WHAT YOU HAVE TO DO: Output range, inclusive: from the line containing "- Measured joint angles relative" to the line containing "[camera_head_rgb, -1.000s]". Restate those lines from the data below word for word and only those.

GIVEN INFORMATION:
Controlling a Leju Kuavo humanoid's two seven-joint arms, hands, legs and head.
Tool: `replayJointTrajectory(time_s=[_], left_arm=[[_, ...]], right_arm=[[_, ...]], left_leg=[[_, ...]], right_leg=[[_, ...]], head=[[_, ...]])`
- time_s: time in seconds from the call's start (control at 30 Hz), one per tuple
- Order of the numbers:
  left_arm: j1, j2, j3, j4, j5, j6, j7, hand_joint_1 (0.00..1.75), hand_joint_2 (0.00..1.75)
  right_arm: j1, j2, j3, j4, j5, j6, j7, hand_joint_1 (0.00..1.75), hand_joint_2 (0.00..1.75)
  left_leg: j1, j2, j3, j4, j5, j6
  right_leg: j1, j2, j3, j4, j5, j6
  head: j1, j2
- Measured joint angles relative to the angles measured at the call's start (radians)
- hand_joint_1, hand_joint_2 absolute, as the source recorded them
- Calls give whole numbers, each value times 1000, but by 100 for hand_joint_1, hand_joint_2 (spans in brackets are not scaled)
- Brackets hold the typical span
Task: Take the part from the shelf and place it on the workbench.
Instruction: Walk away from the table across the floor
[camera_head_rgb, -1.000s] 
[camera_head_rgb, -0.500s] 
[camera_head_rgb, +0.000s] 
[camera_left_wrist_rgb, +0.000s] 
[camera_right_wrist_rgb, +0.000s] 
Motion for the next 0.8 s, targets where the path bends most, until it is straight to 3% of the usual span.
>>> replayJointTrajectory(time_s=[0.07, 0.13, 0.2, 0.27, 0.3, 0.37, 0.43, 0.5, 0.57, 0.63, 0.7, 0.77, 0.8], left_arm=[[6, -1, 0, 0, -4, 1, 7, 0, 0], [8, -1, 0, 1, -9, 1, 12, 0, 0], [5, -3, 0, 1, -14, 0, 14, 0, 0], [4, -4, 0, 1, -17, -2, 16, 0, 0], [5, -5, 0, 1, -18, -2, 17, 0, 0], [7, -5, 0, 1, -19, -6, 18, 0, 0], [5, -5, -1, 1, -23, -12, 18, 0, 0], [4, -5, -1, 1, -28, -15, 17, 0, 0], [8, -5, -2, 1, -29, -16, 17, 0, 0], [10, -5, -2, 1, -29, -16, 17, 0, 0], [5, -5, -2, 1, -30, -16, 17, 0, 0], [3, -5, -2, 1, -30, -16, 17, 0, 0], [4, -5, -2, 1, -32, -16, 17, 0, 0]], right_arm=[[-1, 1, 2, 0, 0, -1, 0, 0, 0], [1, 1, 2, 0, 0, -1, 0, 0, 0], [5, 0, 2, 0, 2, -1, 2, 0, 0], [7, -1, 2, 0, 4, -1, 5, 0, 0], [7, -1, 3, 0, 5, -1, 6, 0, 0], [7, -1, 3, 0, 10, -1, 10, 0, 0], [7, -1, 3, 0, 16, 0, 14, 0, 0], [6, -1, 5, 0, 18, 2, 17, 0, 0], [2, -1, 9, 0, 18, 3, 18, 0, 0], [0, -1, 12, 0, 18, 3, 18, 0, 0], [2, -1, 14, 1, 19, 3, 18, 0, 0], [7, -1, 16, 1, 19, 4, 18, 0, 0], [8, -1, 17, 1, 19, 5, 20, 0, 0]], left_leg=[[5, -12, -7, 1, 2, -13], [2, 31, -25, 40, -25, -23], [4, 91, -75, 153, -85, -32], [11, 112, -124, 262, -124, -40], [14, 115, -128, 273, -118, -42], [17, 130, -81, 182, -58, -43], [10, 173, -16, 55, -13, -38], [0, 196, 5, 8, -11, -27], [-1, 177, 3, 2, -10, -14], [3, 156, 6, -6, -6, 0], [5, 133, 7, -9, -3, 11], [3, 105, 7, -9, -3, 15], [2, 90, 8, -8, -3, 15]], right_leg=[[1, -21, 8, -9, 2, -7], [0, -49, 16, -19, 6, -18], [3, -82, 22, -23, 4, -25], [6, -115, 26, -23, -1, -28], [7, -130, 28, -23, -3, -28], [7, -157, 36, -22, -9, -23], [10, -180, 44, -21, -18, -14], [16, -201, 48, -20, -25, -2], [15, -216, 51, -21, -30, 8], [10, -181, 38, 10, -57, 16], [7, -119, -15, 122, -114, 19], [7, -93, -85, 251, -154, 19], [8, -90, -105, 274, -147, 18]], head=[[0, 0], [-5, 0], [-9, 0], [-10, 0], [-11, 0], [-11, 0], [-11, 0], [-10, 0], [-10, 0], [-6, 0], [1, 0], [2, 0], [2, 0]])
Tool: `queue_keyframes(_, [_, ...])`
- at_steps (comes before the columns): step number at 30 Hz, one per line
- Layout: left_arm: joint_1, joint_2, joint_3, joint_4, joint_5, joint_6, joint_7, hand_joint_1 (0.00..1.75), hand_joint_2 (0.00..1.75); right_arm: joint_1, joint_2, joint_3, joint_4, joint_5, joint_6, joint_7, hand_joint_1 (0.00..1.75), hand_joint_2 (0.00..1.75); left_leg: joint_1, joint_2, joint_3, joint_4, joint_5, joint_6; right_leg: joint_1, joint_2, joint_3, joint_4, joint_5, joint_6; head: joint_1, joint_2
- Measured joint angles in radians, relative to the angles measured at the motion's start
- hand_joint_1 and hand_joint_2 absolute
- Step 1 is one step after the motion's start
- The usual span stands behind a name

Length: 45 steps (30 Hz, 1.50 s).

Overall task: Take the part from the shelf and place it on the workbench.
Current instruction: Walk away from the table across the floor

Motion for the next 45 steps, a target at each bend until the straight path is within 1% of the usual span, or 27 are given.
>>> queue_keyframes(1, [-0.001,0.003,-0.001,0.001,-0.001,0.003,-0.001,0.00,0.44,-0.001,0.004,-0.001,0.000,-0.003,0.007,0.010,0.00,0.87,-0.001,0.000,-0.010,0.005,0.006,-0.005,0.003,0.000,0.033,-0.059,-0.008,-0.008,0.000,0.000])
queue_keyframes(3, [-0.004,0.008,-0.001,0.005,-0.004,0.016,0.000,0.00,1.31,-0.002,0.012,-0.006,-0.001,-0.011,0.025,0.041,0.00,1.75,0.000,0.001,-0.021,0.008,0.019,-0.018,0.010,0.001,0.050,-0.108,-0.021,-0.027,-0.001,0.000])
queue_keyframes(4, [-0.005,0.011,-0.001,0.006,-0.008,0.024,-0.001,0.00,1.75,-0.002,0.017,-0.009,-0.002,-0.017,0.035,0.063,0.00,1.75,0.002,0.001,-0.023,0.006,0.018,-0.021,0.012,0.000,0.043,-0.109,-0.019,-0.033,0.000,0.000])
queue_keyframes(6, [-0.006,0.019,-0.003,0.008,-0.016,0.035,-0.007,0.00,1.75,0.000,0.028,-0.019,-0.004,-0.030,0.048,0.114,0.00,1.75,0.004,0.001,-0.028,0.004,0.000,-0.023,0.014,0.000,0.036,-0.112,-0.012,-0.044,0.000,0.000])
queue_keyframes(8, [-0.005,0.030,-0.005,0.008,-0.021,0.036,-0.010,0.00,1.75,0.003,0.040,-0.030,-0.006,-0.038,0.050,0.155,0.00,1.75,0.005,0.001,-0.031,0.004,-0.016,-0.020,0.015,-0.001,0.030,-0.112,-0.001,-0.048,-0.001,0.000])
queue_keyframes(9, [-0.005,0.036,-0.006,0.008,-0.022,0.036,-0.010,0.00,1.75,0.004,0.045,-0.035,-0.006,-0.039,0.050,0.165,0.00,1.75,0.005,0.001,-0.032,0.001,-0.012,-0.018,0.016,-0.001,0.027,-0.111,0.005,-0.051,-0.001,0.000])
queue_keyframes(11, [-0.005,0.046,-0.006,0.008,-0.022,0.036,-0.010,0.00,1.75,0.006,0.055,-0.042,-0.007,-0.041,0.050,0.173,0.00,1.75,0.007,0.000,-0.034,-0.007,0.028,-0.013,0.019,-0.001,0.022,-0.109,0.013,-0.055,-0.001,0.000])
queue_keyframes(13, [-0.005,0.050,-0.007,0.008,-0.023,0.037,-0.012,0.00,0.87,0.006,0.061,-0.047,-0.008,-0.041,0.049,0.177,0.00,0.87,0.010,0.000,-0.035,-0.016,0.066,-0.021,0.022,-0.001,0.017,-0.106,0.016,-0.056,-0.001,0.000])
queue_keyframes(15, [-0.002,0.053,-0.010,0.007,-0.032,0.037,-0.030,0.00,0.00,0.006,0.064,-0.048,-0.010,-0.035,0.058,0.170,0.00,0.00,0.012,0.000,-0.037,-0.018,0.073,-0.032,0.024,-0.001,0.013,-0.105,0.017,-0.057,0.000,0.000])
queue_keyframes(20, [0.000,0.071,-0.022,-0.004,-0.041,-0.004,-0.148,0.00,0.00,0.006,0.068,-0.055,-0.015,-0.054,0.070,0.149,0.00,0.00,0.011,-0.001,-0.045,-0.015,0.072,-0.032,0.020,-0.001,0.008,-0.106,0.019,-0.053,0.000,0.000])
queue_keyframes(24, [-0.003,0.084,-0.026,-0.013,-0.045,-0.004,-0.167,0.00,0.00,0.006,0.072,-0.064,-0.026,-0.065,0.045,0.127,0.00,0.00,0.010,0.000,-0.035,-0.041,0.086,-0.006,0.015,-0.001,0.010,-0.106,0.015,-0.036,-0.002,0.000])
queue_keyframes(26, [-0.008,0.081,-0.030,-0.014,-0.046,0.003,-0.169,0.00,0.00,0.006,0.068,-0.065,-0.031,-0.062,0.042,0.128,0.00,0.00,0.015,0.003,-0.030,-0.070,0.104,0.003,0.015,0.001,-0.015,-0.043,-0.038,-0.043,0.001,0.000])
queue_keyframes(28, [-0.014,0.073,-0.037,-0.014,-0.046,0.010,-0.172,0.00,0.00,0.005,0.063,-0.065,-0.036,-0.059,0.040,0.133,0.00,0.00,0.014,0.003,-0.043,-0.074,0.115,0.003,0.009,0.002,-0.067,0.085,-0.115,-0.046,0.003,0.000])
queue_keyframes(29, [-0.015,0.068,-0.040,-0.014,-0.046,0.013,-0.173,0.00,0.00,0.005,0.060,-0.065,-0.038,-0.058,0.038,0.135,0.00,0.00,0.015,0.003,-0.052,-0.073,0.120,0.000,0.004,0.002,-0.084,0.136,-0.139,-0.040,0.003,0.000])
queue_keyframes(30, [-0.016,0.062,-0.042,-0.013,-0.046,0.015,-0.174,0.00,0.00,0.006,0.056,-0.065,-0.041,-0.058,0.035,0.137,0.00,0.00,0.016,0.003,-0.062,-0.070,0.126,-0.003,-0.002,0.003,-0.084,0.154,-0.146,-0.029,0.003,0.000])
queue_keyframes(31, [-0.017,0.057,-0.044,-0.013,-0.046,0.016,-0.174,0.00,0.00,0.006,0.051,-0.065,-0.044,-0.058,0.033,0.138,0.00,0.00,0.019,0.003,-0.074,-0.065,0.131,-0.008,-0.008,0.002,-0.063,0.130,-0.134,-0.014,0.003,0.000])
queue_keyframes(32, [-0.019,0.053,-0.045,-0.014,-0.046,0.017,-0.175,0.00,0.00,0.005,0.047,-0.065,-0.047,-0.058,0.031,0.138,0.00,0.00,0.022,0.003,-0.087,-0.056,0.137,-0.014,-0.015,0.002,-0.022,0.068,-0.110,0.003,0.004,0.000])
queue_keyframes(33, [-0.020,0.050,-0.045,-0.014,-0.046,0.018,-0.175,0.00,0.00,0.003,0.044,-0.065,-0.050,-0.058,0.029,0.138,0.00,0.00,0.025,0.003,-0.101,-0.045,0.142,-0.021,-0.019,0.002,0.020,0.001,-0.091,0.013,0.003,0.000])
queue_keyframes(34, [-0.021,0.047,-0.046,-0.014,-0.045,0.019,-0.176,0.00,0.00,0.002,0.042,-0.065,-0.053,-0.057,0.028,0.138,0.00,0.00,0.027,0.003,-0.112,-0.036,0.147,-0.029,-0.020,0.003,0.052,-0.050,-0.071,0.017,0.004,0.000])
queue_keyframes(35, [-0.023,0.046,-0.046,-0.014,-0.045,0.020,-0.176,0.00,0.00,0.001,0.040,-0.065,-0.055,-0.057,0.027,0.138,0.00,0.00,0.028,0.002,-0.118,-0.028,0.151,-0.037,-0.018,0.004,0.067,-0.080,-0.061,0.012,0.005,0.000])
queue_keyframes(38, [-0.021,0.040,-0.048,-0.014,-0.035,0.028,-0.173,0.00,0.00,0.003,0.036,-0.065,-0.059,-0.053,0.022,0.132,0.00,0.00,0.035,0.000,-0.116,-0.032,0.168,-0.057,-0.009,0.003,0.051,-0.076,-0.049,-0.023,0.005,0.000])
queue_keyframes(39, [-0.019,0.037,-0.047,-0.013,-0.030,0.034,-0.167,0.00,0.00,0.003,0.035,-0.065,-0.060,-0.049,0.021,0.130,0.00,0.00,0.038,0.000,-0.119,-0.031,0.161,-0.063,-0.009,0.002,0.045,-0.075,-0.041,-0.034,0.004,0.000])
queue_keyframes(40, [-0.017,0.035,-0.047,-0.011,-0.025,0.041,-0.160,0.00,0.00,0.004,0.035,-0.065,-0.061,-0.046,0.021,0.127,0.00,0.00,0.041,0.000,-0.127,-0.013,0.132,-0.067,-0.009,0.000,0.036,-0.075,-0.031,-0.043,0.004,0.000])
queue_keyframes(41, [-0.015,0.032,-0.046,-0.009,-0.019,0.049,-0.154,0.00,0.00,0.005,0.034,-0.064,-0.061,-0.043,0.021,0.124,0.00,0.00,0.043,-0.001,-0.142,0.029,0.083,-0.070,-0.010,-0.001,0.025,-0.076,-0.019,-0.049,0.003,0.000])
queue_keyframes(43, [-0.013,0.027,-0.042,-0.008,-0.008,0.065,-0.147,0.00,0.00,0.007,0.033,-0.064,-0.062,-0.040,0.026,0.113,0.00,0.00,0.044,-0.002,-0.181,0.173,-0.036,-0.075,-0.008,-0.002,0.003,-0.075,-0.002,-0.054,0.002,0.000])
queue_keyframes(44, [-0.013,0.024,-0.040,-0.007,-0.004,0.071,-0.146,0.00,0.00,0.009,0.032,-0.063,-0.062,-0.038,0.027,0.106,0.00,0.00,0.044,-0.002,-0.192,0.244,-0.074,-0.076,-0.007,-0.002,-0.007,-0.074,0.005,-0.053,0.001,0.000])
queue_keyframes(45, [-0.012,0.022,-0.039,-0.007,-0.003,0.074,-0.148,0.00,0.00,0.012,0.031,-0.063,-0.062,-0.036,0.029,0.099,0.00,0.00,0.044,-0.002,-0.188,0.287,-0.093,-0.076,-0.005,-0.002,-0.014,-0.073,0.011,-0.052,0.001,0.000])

RESPONSE:
- Measured joint angles relative to the angles measured at the call's start (radians)
- hand_joint_1, hand_joint_2 absolute, as the source recorded them
- Calls give whole numbers, each value times 1000, but by 100 for hand_joint_1, hand_joint_2 (spans in brackets are not scaled)
- Brackets hold the typical span
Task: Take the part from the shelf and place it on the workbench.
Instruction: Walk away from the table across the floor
[camera_head_rgb, -1.000s] 

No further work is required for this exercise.